▶ _Exercise aim_: Only lines with the string "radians" should be returned from the data below.

++++ Data ++++

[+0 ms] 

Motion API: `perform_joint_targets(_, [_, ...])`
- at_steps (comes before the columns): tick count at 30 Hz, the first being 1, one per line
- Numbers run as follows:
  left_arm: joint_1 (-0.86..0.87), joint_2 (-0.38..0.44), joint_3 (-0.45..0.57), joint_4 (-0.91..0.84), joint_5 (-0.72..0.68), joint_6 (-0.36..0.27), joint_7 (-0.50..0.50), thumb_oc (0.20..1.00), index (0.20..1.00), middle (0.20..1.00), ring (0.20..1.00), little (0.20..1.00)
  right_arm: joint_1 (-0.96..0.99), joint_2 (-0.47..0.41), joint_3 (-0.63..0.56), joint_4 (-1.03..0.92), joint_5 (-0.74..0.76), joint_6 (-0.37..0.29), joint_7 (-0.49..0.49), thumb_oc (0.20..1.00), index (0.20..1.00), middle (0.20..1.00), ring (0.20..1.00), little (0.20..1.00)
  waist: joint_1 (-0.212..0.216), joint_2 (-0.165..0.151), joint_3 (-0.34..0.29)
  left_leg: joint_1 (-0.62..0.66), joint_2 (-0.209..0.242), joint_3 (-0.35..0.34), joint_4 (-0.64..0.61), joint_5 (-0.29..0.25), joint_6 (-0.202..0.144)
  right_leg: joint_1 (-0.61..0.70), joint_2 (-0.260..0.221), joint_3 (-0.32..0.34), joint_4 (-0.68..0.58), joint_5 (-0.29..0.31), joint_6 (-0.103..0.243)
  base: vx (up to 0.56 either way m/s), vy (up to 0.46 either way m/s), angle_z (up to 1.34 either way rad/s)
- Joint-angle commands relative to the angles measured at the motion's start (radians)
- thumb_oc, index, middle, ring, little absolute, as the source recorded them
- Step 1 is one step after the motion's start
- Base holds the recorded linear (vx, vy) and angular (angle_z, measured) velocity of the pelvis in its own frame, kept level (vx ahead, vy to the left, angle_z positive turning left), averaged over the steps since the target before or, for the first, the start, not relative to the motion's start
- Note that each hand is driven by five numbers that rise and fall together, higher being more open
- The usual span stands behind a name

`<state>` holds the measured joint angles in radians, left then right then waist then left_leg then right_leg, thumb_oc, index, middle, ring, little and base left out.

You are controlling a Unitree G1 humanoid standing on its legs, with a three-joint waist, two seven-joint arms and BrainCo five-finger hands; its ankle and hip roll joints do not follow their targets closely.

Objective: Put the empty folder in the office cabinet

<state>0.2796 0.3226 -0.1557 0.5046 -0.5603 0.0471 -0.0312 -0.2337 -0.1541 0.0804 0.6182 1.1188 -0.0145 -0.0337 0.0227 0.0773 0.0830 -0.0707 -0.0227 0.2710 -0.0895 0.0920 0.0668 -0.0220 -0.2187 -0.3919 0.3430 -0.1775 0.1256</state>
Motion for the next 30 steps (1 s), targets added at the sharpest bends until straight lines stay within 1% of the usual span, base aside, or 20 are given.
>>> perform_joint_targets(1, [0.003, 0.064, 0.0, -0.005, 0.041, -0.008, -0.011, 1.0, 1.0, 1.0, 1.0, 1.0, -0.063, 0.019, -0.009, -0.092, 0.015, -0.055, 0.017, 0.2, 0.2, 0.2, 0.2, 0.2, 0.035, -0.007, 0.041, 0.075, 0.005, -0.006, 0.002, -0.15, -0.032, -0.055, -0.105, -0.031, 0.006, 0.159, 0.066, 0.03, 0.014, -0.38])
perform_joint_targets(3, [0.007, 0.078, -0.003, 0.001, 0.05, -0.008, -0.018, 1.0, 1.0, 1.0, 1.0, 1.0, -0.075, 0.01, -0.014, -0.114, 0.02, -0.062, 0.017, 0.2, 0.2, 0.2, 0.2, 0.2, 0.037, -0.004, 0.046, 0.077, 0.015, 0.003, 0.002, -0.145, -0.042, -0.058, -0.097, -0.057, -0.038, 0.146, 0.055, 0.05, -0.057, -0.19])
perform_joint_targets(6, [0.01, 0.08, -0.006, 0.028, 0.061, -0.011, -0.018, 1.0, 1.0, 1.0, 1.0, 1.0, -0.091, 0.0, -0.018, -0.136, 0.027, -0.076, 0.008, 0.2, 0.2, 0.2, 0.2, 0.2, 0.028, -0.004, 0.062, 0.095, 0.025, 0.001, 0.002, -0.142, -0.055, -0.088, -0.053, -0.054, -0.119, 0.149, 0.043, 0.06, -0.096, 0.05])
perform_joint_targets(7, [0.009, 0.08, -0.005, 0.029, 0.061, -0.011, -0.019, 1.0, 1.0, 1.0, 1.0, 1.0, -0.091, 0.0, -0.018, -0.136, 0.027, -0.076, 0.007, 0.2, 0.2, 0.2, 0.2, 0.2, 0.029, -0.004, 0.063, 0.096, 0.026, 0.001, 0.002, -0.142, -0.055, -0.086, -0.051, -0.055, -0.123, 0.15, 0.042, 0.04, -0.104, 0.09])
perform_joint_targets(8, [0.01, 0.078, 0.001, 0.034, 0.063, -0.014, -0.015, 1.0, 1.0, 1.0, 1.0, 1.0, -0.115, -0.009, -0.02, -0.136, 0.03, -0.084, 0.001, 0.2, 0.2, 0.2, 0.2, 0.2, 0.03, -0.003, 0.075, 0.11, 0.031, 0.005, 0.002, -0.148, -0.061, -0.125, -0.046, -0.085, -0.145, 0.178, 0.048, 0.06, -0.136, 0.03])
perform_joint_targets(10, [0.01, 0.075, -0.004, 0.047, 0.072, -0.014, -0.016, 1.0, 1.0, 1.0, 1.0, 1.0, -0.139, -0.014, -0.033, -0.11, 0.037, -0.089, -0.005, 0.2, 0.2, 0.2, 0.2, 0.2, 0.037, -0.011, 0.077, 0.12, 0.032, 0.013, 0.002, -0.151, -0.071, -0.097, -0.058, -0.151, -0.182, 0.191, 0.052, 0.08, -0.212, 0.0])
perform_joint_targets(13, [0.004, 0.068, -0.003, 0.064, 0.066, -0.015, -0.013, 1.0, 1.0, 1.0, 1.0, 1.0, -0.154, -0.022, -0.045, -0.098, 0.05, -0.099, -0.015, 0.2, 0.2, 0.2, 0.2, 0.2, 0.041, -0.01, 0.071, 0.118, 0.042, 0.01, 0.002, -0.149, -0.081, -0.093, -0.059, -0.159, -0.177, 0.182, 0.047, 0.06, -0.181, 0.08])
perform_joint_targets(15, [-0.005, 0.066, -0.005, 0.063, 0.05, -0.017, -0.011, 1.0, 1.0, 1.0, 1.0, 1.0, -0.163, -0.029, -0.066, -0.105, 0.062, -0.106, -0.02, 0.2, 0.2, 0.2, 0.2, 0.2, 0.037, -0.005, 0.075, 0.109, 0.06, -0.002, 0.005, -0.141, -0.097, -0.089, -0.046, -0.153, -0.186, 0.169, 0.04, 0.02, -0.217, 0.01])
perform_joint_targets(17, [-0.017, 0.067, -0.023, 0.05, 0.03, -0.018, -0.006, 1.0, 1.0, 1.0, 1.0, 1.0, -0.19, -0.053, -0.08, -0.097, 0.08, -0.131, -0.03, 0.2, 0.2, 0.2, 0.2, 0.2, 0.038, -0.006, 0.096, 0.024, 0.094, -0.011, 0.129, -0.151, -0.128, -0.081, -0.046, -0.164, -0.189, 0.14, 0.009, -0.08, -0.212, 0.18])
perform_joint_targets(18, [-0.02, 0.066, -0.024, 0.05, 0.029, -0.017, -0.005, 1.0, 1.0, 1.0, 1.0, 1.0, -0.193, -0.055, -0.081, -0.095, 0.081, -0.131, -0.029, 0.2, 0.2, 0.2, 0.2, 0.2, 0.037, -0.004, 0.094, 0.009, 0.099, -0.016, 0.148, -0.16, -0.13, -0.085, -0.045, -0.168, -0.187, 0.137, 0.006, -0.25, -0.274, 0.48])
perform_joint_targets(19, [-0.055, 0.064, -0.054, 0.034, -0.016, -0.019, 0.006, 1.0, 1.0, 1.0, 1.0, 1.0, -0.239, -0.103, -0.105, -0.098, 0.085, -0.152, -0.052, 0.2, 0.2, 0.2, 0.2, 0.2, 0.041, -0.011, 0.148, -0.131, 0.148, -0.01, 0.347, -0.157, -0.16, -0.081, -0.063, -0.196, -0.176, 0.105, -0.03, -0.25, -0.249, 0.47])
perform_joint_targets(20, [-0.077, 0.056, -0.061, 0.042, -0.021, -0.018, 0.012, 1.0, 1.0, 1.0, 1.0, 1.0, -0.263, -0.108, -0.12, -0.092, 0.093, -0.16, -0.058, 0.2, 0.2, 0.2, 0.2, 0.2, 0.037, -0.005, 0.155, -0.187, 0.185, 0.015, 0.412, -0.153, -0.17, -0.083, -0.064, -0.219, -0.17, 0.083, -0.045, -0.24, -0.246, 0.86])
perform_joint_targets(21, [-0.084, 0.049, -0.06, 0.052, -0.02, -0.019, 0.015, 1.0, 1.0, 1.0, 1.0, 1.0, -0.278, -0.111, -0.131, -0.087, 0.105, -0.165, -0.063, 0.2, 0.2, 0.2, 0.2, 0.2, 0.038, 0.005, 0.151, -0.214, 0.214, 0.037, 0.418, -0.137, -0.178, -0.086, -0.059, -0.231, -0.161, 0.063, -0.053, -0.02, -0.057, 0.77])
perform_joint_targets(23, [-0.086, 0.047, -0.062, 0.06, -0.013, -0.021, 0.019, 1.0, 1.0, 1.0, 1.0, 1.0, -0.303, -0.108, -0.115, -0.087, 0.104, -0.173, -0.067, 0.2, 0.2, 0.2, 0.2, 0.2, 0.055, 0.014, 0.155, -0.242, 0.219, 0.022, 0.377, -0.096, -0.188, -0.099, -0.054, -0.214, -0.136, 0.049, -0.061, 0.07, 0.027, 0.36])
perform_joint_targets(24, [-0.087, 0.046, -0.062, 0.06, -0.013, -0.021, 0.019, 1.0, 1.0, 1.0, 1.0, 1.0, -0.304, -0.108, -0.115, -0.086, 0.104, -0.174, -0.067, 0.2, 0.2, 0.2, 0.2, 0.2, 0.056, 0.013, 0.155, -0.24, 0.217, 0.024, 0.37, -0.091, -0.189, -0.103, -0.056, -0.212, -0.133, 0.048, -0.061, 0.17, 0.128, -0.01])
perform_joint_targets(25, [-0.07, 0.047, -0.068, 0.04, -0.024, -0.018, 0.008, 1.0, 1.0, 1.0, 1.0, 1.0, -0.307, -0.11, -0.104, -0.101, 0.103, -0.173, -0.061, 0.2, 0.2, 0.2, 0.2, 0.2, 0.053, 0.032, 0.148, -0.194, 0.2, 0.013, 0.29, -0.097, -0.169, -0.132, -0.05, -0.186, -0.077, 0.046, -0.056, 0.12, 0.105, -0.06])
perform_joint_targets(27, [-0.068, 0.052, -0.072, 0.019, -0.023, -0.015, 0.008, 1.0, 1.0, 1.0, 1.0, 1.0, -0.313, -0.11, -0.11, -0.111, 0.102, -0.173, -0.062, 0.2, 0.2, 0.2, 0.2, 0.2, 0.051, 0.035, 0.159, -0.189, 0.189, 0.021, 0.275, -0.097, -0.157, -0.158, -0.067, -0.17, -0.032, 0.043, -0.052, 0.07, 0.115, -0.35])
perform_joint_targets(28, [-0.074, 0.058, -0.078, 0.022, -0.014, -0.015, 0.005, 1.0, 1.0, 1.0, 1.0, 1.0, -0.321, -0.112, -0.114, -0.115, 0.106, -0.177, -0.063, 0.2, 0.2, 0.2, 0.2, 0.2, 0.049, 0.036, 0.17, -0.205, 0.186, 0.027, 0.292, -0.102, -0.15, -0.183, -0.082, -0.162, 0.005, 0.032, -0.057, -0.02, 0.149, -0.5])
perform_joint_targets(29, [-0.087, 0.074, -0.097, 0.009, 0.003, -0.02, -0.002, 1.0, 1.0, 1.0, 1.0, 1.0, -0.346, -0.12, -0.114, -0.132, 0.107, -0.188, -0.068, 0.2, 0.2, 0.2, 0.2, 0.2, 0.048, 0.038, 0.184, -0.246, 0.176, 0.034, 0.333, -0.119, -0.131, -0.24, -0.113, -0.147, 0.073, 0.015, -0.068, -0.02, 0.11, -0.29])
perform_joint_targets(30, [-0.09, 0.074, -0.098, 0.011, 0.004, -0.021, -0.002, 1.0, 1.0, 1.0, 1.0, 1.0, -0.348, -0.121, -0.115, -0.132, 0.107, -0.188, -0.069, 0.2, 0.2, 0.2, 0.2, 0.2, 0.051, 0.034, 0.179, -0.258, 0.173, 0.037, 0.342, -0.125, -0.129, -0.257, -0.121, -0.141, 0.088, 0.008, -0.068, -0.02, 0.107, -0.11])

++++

▶ _Completed task_:
- Joint-angle commands relative to the angles measured at the motion's start (radians)
`<state>` holds the measured joint angles in radians, left then right then waist then left_leg then right_leg, thumb_oc, index, middle, ring, little and base left out.

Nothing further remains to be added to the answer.